The Lovers, Great Wall Walk (1988)
La période d’une douzaine d’années durant laquelle Marina Abramovic et l’artiste allemand Ulay -qui fut son compagnon- ont travaillé ensemble a été particulièrement féconde. Comme un écho à Relation in Time (1977) qui les montre dos à dos mais attachés l’un à l’autre, pendant 17 heures, par les cheveux à la faveur d’un nœud inextricable, The Lovers, Great Wall Walk signe la fin de leur cheminement commun. Partis respectivement des extrémités de la Grande Muraille de Chine, l’un du désert de Gobi et l’autre de la mer Jaune, Abramovic et Ulay devaient marcher 1 250 kilomètres pour se rejoindre. Conçu en pleine phase amoureuse, le projet a été retardé en raison de l’obtention des autorisations. Entre-temps, la passion avait disparu. La rencontre planifiée a consisté en une simple accolade… avant que chacun ne poursuive sa route.

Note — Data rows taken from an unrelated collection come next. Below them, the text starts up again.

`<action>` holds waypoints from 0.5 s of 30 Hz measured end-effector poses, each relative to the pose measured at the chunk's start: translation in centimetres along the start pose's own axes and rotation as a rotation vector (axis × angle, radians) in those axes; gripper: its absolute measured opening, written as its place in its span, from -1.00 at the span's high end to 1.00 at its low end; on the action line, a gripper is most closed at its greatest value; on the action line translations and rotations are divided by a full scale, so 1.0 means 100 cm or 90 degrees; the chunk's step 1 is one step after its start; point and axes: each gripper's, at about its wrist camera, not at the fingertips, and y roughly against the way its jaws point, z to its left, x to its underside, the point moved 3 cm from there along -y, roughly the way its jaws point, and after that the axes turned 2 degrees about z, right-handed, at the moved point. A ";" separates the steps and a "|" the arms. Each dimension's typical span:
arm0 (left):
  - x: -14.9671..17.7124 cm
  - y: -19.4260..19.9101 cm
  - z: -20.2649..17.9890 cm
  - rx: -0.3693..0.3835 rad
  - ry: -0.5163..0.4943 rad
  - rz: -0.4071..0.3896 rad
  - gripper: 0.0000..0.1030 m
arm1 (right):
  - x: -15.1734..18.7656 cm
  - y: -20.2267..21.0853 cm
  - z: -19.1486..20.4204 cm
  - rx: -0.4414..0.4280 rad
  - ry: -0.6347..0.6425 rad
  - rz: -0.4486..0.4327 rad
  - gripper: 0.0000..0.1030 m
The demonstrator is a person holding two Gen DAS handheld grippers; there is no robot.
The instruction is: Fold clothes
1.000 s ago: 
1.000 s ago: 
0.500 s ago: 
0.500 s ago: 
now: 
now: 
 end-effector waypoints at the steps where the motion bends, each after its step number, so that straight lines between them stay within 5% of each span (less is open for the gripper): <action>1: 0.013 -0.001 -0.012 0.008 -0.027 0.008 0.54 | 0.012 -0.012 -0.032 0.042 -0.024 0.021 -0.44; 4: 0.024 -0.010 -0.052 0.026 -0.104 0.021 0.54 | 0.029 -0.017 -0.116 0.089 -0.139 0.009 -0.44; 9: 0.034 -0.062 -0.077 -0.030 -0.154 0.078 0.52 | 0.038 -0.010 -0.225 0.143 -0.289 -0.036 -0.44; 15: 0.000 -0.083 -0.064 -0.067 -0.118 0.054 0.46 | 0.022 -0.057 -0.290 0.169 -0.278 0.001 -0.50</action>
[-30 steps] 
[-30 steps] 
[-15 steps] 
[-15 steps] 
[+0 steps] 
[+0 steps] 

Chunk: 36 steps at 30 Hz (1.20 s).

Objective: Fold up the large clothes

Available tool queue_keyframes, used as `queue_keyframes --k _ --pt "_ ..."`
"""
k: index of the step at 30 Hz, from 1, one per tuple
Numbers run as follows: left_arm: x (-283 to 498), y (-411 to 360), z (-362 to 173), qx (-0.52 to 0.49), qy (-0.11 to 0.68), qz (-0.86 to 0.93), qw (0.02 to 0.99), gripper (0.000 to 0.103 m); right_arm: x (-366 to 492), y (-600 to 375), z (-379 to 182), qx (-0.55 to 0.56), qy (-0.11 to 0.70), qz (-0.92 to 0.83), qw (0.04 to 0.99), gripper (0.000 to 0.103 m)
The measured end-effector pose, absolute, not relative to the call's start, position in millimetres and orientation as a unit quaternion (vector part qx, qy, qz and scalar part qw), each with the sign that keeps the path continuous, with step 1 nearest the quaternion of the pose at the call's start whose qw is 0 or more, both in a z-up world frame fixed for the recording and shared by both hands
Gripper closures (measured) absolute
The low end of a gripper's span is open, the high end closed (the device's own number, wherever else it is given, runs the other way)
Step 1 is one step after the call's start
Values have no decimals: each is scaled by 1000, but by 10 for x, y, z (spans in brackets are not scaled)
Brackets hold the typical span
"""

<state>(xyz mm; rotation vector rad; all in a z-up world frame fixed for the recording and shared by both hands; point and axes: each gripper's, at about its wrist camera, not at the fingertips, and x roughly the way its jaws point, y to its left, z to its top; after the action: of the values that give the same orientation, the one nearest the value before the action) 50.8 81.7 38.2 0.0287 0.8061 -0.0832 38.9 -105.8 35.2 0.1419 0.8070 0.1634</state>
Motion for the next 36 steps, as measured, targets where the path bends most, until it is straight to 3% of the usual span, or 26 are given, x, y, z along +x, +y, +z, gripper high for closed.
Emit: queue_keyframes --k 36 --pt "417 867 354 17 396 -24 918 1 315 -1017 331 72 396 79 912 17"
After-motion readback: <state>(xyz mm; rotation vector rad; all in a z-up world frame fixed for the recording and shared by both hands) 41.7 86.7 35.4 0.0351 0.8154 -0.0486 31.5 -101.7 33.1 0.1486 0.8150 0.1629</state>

The Artist Is Present (2010)
Cette performance qui s’est déroulée pendant trois mois au MoMA a fait exploser la popularité de Marina Abramovic. Tout le monde a en tête ce dispositif théâtral, dont la logique spéculaire rappelle les schèmes à l’œuvre dans les réseaux sociaux, qui a permis à quelque 1 400 personnes de venir s’installer en face de l’artiste pour lui exprimer au choix sa gratitude, son scepticisme, voire son mécontentement (par exemple, d’avoir fait la file pendant plusieurs heures) par expressions faciales interposées. The Artist Is Present fait toutefois débat dans le monde de l’art. Helena Kritis, curatrice en chef du Wiels, estime quant à elle que le propos, pourtant puissant et en phase avec la limpidité des œuvres du début, manque de nuance en raison de l’interférence de personnalités en vue, Jay-Z par exemple, ou encore de la séquence surjouée des retrouvailles avec Ulay.